How to Use the Defrost Button in Your Refrigerator
Quick Answer
To use the defrost button, press it firmly until you hear the compressor click off, which initiates the melting process. On most manual-defrost models, this button is located right in the center of the temperature control thermostat dial.
Regularly clearing ice from your cooling coils keeps your compressor from burning out early. When frost builds up it acts like an insulator and forces the fridge to run non-stop just to stay cold. I've seen homeowners ignore this for months until the compressor finally gives up entirely. A ten-second button press and a couple hours of patience can honestly save you hundreds in energy costs and prevent a complete cooling failure down the road.
How to Use the Defrost Button in Your Refrigerator
OK so here's the deal: if you see ice building up on the back wall or the cooling plate thicker than a quarter inch, it's time to hit that button. You don't need any special tools, just a few old towels to catch the meltwater. The whole process takes one to four hours depending on how bad the buildup is and how warm your kitchen runs. Pretty simple maintenance that most people skip way too long.
Common Causes
- The door seal has a small gap or crack that's letting warm humid air sneak in every time you close the door, and that moisture hits the cold coils and freezes almost instantly.
- You've been opening the fridge a lot during humid summer days, and all that warm air loaded up the coils with way more moisture than they can handle between natural defrost intervals.

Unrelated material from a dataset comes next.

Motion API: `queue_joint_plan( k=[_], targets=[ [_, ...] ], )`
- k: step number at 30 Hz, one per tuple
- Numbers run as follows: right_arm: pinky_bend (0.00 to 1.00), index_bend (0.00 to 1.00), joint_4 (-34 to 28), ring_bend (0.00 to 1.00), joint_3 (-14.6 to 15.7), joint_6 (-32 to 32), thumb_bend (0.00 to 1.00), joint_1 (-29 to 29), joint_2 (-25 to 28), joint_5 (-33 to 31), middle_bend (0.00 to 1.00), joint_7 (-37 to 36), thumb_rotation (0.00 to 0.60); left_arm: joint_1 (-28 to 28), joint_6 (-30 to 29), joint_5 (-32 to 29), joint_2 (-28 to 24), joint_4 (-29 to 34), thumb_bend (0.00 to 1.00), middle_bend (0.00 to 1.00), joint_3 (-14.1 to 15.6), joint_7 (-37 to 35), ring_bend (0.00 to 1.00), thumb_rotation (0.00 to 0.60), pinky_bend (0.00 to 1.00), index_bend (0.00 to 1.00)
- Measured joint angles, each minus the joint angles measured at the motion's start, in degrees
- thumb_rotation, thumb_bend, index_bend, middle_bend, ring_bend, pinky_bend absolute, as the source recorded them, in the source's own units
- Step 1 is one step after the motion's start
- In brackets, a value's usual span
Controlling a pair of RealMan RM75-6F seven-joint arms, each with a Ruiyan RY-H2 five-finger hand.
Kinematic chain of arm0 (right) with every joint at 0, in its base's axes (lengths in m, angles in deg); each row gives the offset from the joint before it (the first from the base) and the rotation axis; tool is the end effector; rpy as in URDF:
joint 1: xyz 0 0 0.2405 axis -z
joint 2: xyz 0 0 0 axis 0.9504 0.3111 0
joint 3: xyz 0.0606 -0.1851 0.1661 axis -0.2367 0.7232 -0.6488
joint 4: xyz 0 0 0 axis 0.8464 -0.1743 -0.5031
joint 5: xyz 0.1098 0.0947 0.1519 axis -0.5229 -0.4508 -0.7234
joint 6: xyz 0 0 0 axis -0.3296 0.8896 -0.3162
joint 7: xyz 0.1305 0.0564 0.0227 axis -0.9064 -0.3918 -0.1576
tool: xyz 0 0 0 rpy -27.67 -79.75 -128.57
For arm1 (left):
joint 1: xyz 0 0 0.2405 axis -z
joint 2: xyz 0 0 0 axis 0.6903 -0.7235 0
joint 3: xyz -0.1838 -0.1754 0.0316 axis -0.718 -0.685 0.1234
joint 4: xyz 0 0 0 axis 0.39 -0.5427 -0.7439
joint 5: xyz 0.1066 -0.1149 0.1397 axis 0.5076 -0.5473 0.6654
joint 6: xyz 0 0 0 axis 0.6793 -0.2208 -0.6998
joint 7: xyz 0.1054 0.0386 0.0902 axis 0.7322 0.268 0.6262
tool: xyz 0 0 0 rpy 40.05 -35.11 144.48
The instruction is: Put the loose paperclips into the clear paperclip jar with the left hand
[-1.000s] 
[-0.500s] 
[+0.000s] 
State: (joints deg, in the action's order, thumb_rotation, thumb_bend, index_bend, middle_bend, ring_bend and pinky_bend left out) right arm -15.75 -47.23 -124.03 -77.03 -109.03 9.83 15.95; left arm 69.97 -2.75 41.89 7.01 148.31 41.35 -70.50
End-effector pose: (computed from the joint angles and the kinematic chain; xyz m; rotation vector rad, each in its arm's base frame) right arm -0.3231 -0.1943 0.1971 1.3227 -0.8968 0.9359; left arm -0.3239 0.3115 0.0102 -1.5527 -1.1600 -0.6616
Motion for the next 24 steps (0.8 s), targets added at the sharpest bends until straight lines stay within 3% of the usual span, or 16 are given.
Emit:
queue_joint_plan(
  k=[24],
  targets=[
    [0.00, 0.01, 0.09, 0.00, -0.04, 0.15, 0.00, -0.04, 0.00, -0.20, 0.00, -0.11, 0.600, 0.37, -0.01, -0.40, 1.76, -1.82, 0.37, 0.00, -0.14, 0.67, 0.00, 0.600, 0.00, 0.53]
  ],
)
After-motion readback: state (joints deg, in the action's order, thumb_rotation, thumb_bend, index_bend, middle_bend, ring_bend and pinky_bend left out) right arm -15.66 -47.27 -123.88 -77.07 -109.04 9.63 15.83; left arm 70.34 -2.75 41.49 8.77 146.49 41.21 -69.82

- The fridge has just been running long enough that normal frost accumulation hit the quarter-inch threshold, which happens every two to six weeks depending on your climate and how often the door opens.
- Someone left the door slightly ajar overnight. Even just a crack is enough to dump so much warm air inside that every coil gets coated in a thick frost layer by morning.
- The defrost drain at the bottom of the evaporator pan got clogged with crumbs or debris, so meltwater from previous partial defrosts refroze on the coils and built up faster than usual.
Symptoms You May Notice
- There's a solid white sheet of frost covering the back wall of your fridge, thick enough that you can actually feel it cutting into the interior space.
- The compressor is running constantly. You can hear it humming non-stop but things still aren't as cold as they should be.
- Items sitting right up against the back wall are freezing solid even on a low temperature setting.
- The door feels like it's getting harder to close, and you can see ice crystals forming around the inside edges of the door gasket.
- Water is pooling at the bottom of the fridge compartment, which usually means ice built up enough that it started melting on its own and overwhelmed the drain.
Can you reset a Generic refrigerator to clear the HOW-TO-DEFROST code?
After the ice is fully melted and the interior is dry, check if the button popped back out on its own. If it hasn't, pull it out gently. Turn the temperature dial to your normal setting, usually 3 or 4 on a 1-7 scale. The compressor should kick on within two to three minutes. If it doesn't, turn the dial to off, wait five minutes, then turn it back.
Tools Required for Diagnosis
Diagnostic Checklist
Follow these steps in order. We start with the easiest external fixes before opening up the machine.
Frequently Asked Questions
Why does my fridge have a defrost button but my neighbor's doesn't?
How often should I use the defrost button?
Will my food spoil while I use the defrost button?
What if the defrost button won't stay pushed in?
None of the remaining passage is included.